December 23, 2009
Mr. President, We Hardly Knew You
Et Tu, Barack?
By RANDALL AMSTER
Randall Amster, J.D., Ph.D., teaches Peace Studies at Prescott College and serves as the Executive Director of the Peace & Justice Studies Association. His most recent book is the co-edited volume Building Cultures of Peace: Transdisciplinary Voices of Hope and Action (Cambridge Scholars Publishing, 2009).
Less than a year into the Administration that was to save us from the perfidy of the past, it’s clear that business-as-usual still holds sway. Trillions for war, nothing for the poor. Trillions for banks, but the people -- no thanks. Trillions more in debt, and we ain’t seen the end yet. Trillions for corporate cronies, but who will show us the monies?
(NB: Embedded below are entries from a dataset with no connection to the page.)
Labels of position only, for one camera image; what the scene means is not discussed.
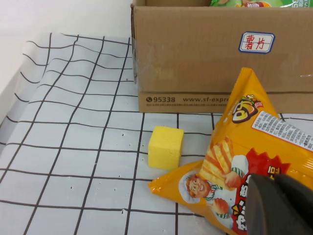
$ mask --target label sticker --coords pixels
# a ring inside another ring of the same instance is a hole
[[[313,152],[313,137],[298,128],[261,111],[252,128],[278,137]]]
[[[272,50],[275,35],[272,33],[245,32],[241,36],[239,51],[267,54]]]

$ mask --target french fries illustration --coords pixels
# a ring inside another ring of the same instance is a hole
[[[235,188],[229,188],[225,184],[225,179],[222,177],[222,175],[230,173],[233,157],[232,141],[226,137],[221,142],[208,148],[199,175],[227,190],[234,190]]]

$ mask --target orange snack bag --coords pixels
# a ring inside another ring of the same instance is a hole
[[[284,173],[313,189],[313,137],[278,118],[252,69],[242,68],[204,160],[149,183],[230,235],[246,235],[251,173]]]

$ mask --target chef illustration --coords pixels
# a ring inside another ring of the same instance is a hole
[[[224,188],[208,179],[203,179],[195,170],[185,174],[179,181],[179,192],[185,202],[194,204],[198,203],[200,198],[204,198],[217,220],[229,229],[233,226],[231,207],[235,204],[237,187],[248,173],[246,156],[234,156],[231,166],[228,174],[219,176],[223,179]]]

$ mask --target yellow cube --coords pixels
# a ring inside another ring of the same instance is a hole
[[[149,141],[149,167],[173,170],[179,166],[184,131],[156,126]]]
Obama is a brand, and -- even with the shine coming off a bit -- is still a strong one. “Barack Obama is three things you want in a brand,” said Keith Reinhard, chairman emeritus of DDB Worldwide, back in March 2008. “New, different, and attractive. That’s as good as it gets.” Indeed, Ad Age and the Association of National Advertisers selected Barack Obama as “Marketer of the Year” for 2008, even before he was elected President. In the end, which victory really matters more? Is there in fact a difference?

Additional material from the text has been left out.